Australia's Future Tax System

Architecture of Australia's tax and transfer system

Section 7: The personal tax‑transfer system

Outline

This section examines the way in which the personal tax and transfer systems interact to affect the disposable income of individuals and families, and their incentives to work, save and invest (including in skills).

Key points

  • The tax and transfer systems combine and interact to be targeted, progressive and redistributive. There are many families and individuals who receive transfers and pay tax in the same year and from one year to the next.
    • Successive tax cuts since 1985 mean that taxpayers at all income levels pay less tax than if the tax thresholds had been indexed for inflation.
  • The Australian tax and transfer systems are separate systems. There are different bases of assessment between and within the two systems, including the definition of income, the unit of assessment, the period of assessment and the basis of eligibility. These differences largely exist to achieve a targeted system, but a result is that the system as a whole is complex.
  • Significant demographic change, including ageing of the population, will influence the affordability of the transfer system in the future. Participation and productivity increases may offset some of the impact of demographic change.
    • Some workers appear to be more responsive to incentives than others.

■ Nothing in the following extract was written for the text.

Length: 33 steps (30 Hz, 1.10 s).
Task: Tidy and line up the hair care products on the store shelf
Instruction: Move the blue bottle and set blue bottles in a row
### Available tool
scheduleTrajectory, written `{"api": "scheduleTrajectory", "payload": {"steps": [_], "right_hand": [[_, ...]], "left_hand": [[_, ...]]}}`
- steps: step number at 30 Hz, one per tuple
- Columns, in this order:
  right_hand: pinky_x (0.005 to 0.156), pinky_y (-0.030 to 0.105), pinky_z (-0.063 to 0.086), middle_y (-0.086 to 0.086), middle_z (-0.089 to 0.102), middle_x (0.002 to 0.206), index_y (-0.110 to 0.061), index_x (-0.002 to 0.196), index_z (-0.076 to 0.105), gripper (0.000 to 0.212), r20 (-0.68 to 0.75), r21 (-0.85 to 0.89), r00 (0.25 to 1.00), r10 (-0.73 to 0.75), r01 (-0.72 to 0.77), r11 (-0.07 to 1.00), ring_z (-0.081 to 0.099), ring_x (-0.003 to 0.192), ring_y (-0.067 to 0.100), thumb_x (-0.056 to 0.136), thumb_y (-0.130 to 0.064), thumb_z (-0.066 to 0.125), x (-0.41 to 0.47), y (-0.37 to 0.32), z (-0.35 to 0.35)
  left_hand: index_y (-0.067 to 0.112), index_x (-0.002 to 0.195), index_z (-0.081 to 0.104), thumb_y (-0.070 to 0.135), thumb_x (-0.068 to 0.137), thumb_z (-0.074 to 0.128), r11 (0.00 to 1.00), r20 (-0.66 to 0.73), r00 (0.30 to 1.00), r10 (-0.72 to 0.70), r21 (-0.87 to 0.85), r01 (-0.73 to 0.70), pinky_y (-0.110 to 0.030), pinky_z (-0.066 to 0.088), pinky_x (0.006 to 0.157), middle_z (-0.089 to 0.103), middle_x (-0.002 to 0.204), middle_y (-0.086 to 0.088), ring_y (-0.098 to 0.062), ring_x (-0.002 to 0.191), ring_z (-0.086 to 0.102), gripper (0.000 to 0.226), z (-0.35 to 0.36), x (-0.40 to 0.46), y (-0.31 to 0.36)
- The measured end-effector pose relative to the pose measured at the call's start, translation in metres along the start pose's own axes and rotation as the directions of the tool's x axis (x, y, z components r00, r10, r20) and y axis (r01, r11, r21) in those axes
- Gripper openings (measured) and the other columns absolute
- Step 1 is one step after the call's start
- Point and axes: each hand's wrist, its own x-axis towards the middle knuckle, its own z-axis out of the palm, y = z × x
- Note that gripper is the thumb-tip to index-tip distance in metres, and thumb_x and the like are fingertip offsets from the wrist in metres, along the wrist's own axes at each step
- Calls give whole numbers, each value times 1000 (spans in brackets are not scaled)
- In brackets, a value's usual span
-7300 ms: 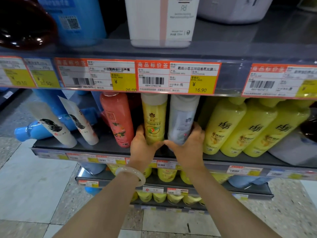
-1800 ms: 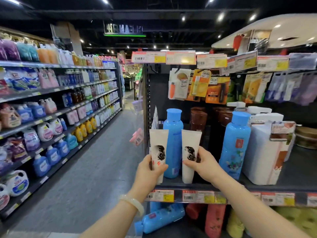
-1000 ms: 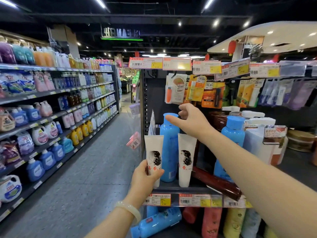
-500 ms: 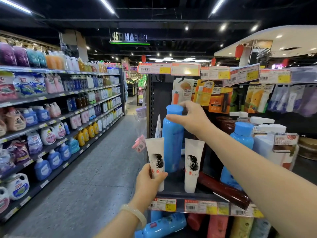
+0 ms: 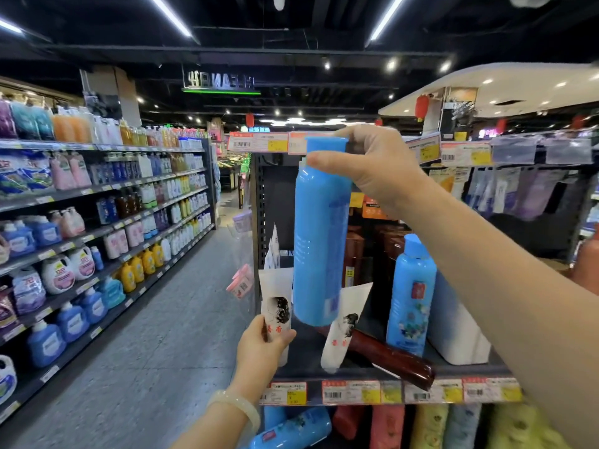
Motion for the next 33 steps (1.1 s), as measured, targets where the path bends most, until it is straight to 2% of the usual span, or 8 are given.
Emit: {"api": "scheduleTrajectory", "payload": {"steps": [3,7,10,15,18,24,28,33], "right_hand": [[73,31,55,13,69,94,-2,97,62,32,70,-5,996,50,-50,999,66,83,20,72,-16,77,-12,8,2],[86,44,53,17,68,101,-2,96,62,31,80,15,995,59,-61,998,64,89,24,72,-15,77,-21,20,9],[82,38,54,7,65,95,-11,91,60,26,91,19,992,89,-91,996,63,85,17,72,-16,76,-26,33,13],[70,28,54,8,66,91,-4,97,61,32,91,12,987,133,-135,991,63,78,15,72,-16,77,-32,45,14],[55,17,51,2,66,82,-9,92,62,23,123,72,976,182,-192,979,64,68,9,74,-15,75,-35,48,4],[60,24,52,-2,68,76,-17,89,65,22,257,265,931,258,-325,908,65,68,12,68,-15,66,-60,68,-12],[65,22,52,3,66,97,-16,109,58,37,260,432,906,334,-418,799,64,81,14,73,-17,70,-85,83,-12],[79,23,55,-1,61,106,-18,116,43,61,181,47,858,480,-495,868,63,93,7,67,-20,81,-145,107,0]], "left_hand": [[29,89,54,10,82,68,1000,12,1000,18,-17,-17,-18,43,65,65,97,2,-5,82,57,24,1,-1,2],[14,131,45,10,80,69,998,-175,984,-41,38,48,-36,43,96,47,135,-9,-22,116,50,56,2,-10,11],[26,129,40,24,86,62,967,-368,908,202,-74,-245,-30,34,108,42,136,8,-6,125,41,49,3,-58,17],[36,132,35,55,65,61,896,4,897,441,-49,-441,-12,36,101,43,134,24,8,124,42,74,5,-76,14],[39,122,43,52,60,69,951,245,921,302,-150,-272,-18,48,90,57,125,17,5,112,56,69,-2,-68,26],[4,117,54,26,53,77,950,648,759,65,-274,153,-30,55,74,70,98,-5,-18,88,66,71,-2,-64,25],[10,102,55,16,46,83,947,368,929,46,-312,77,-22,53,59,72,84,-3,-9,71,68,63,32,-89,20],[35,90,41,37,41,81,995,-135,990,-34,-98,21,-32,54,67,62,92,1,-12,80,63,63,65,-110,-3]]}}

For example, part‑time workers seem to be more responsive than males working full‑time hours.
  • In combination, the tax and transfer systems determine the disposable income of an individual or family. They also affect their incentives to participate in paid work and to acquire skills, and their decisions about when and how to save.
    • The adequacy of transfers is determined by the sum of income support payments, supplementary payments, in‑kind benefits and concessions.